EXCLUSIVE: A progressive California judgegranted an ex-con a mistrial in a violent robbery case last month after the 24-year-old blamed the sheriff’s department for his sleepiness and courtroom tardiness — but the defendant was in part responsible, according to prosecutors.
A defense lawyer for Vamazae Elgin Banks, who is charged with pointing a gun at the head of a McDonald’s cashier and threatening to kill her, asked for a mistrial August 31 after his client arrived at the Long Beach courthouse more than two hours late.
Los Angeles Superior Court Judge Daniel Lowenthal and Banks’ attorney Alan Nakasone repeatedly blasted Los Angeles County Sheriff Alex Villanueva, who runs the county’s jails, for not providing Banks’ with a bed or blanket, and for his tardiness, according to a transcript.
However, the day the mistrial was declared, Banks allegedly admitted that it was his fault he was late in a recorded jailhouse phone call. “They called me for court and I said ‘f— that, I’m going to get on the later bus,” he told a pal on the phone, according to Assistant District Attorney Tricia Halstead.
On the next court date after the mistrial, Halstead read excerpts from Banks’ phone calls that suggested he played a significant role in the grievances that handed him the courtroom victory.
It turns out the night before his trial, he was talking on the phone with his girlfriend until 11:15 p.m., when he knew he had to board a bus early the next day to get to court, according to Halstead.
The couple had an argument, and he admitted in another recorded jail call that he could not sleep due to the fight, the prosecutor said.
Banks’ alleged admissions in the phone records contradict Nakasone’s representations to Lowenthal when he argued for a mistrial August 31, according to a transcript.

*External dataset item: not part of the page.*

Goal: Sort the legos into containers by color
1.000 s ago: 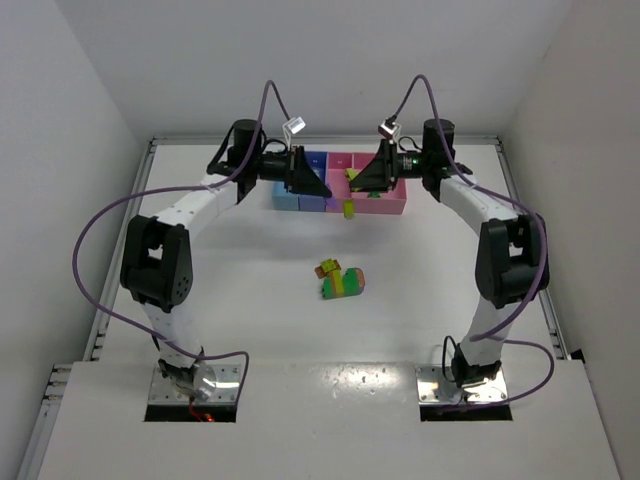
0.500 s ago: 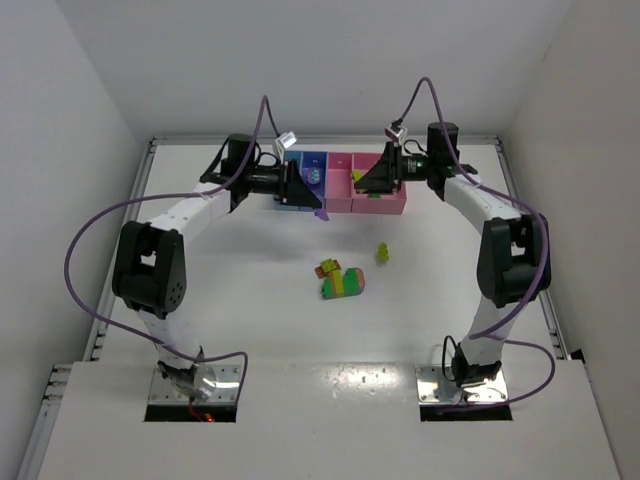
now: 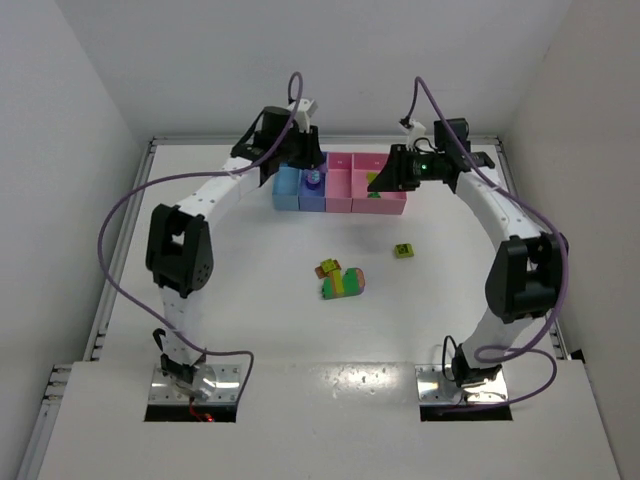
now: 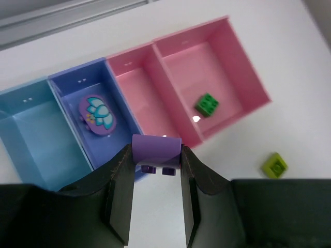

“Your Honor, none of this was my client’s fault,” said the defense lawyer, as Banks sat beside him. “He’s cooperated. And this morning, he’s the one that told them, ‘Hey, I have court.’ They didn’t initially come get him. He told them he had court.”
A few days earlier on August 25, Banks did not show up for a pretrial hearing. The sheriff’s department said he refused to get on the bus.
However, Lowenthal quickly exonerated Banks and blamed the no-show on “sloppy” bookkeeping by the sheriff’s department.
It is unclear why Lowenthal, the son of Congressman Alan Lowenthal (D-Calif.), took the word of an ex-con with prior felony convictions for robbery and making criminal threats, without any attempt to verify the claims.
Lowenthal’s father and mother, Bonnie Lowenthal, a retired democratic state assembly member, publicly endorsed Long Beach Police Chief Robert Luna in his bid to replace Villanueva as sheriff.
“The family is all in for Luna and this is just another smear effort from Luna supporters,” Villanueva told Fox News Digital.
On August 29, Banks’ victims wept on the stand as they watched surveillance footage of the terrifying robbery at the McDonald’s on E. 4th St. in Long Beach.
“Open the f—ing register,” Banks allegedly barked at the female cashier as he aimed a gun at her head, according to court records. “Hurry up, or I’ll blow your brains out!” He made off with less than $100.
However, Lowenthal was concerned with the quality of Banks’ sleep.
That night, Banks was taken to Men’s Central Jail in downtown Los Angeles instead of North County Correctional Facility (NCCF).
Nakasone said Banks was placed in a holding cell without a bed or blanket, which left him sleep-deprived. Court ended early August 30 at the request of Nakasone, who said his client was too exhausted to take proper notes.
In another recorded call, Banks, again, undermined his lawyer with his own words.
“I got back from court they [sic] trying to take me back to Wayside, so I refused,” he allegedly said.
Wayside is a nickname for a facility at NCCF. If Banks had been transported back to NCCF, he likely would have had a bed and blanket, Villanueva said.
“If you refuse to go back to where you’re permanently housed, that is going to disrupt the situation,” the sheriff told Fox News Digital. “We have to put people where have available beds.”
Lowenthal accepted the defense lawyer’s assertions that Banks was housed in a holding cell through no fault of his own without corroboration or investigation, a court transcript shows.
Halstead argued that a mistrial was premature, and the court should first probe whether Banks’ behavior contributed to the unfavorable jail conditions before forcing the traumatized victims to take the stand again.
“It’s just incredibly unfair of the court to punish the people and specifically the victims in this case, based on a lack of sleep, when we do not have more information,” she said.
Halstead suggested taking a trial break to give Banks a chance to rest up and to investigate his allegations.
However, the judge was unmoved, repeatedly blaming Villanueva. “I’ve lost confidence in the sheriff’s ability to provide the requisite support for this trial,” he said. “A mistrial is declared.”
Banks, who is due back in court October 12, faces up to life in prison if convicted of three counts of robbery and one count of assault.
Nakasone and Lowenthal did not immediately return requests for comment.